Importa esclarecer de uma vez por todas o que significa isto dos projectos estruturantes. Porque razões são estas operações imobiliárias estruturantes? E quanto aos postos de trabalho a criar, será que o presidente da autarquia de Grândola nos pode esclarecer sobre o seu número e as suas características? Trabalho qualificado e com direitos? Trabalho desqualificado, sazonal, e sem direitos? Trabalho durante a fase de construção ou para lá dessa fase? E, se possível, quais as receitas da autarquia em taxas municipais de urbanização e quais os custos a longo prazo com a gestão e conservação das infra-estruturas públicas (rede viária, abastecimento de água, drenagem e tratamento de esgotos, iluminação pública, rede de comunicações etc,). Isto é, quais os custos da rentabilização social de tais investimentos privados? Será que "estruturante" tem alguma coisa a ver com desenvolvimento? E qual o conceito de desenvolvimento que se aplica no concelho de Grândola? A aposta é na valorização da propriedade fundiária ou existe uma ideia precisa de desenvolvimento com a criação de uma cultura de resistência à tirania do curto prazo e uma capacidade para avaliar a razoabilidade dos objectivos dos tais projectos estruturantes?
O que já se sabe é que estamos perante duas operações imobiliárias de grande envergadura, sob a designação "protectora" de empreendimentos turísticos, que têm na sua origem uma operação de alteração do uso do solo. Essa alteração do uso do solo rústico para urbano é geradora de gigantescas mais-valias simples que são apropriadas, na sua totalidade, pelas entidades promotoras. Essas entidades são identificadas na literatura científica sobre estas questões como agentes catalizadores da alteração do uso do solo rústico para urbano. São normalmente referidas as entidades com grande capacidade financeira, como os Bancos, as Seguradoras e os Fundos Imobiliários. Recorde-se que a imobiliária Pelicano pertence ao grupo Espírito Santo, tal como a Portucale em Benavente, agora tão na berra pelas piores razões.As autarquias são referidas como agentes permissivos. Não sendo os únicos, pois ainda antes do ex-ministro Nobre Guedes já muitos despachos governamentais reconheceram a "utilidade pública" deste ou daquele projecto estruturante. Já agora, a título de esclarecimento: mais-valias simples são aquelas que resultam de decisões da Administração Pública e que não implicam qualquer mérito por parte dos promotores. Os países nos quais a Administração segue uma lógica de defesa do interesse público, caso da Holanda, da Suécia e da Alemanha entre outros, conscientes da impossibilidade de tributarem estas mais-valias simples, optaram pela sua socialização, isto é, pela sua retenção na posse da Administração.

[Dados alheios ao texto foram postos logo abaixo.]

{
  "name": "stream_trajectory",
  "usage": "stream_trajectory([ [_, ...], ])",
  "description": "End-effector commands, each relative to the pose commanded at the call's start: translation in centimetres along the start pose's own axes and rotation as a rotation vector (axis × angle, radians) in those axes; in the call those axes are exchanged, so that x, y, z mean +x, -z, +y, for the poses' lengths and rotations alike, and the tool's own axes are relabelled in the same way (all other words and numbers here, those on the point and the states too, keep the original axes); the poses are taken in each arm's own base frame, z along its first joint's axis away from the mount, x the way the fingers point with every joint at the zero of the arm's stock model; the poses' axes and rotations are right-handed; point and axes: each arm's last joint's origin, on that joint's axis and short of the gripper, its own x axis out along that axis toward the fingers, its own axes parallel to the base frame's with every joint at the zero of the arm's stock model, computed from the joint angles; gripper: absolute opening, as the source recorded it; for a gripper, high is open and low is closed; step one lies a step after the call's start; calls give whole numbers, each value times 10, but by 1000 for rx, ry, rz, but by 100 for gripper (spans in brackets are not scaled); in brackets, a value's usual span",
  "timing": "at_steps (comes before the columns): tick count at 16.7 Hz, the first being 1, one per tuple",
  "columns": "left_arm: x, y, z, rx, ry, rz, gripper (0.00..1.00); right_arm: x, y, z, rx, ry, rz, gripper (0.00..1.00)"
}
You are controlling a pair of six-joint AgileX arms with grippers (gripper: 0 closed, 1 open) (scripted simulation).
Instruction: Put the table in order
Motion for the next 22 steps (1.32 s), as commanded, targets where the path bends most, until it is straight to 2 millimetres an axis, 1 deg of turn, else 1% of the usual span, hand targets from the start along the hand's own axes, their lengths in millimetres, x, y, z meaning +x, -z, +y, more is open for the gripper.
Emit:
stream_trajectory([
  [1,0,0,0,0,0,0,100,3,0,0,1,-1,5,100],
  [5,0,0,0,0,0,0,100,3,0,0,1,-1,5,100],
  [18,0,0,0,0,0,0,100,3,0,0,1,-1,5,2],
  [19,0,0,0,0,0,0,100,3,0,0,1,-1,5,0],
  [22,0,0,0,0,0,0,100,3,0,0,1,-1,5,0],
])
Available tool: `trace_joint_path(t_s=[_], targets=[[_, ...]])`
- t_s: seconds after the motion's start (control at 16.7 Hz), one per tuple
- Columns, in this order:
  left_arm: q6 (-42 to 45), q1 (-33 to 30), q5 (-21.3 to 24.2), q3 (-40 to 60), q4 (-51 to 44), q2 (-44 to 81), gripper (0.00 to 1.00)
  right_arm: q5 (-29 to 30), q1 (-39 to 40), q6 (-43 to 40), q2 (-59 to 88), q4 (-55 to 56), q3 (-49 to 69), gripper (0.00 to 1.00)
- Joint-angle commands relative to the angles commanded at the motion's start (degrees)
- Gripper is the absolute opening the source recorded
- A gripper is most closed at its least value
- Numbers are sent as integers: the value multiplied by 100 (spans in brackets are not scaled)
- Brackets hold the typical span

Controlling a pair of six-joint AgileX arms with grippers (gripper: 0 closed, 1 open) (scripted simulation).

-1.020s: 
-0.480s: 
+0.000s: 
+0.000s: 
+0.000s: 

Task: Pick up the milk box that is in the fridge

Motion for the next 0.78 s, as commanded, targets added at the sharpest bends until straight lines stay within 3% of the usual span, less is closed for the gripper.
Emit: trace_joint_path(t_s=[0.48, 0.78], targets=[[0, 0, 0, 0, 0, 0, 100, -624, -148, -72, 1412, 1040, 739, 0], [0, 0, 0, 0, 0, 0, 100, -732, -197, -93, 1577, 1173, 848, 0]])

PS – O autarca de Grândola queixou-se do facto de "por razões processuais, estivemos mais de uma dúzia de anos à espera que eles fossem aprovados nos vários organismos governamentais". Vamos lá ver se eu compreendo. Estes projectos estruturantes não foram concretizados pela anterior gestão comunista do concelho por "razões processuais"? E se tivessem sido concretizados, com a criação dos tais "milhares de postos de trabalho", quem seria o actual presidente da autarquia? Será que existe ao nível autárquico uma "ideologia" dos projectos ditos estruturantes?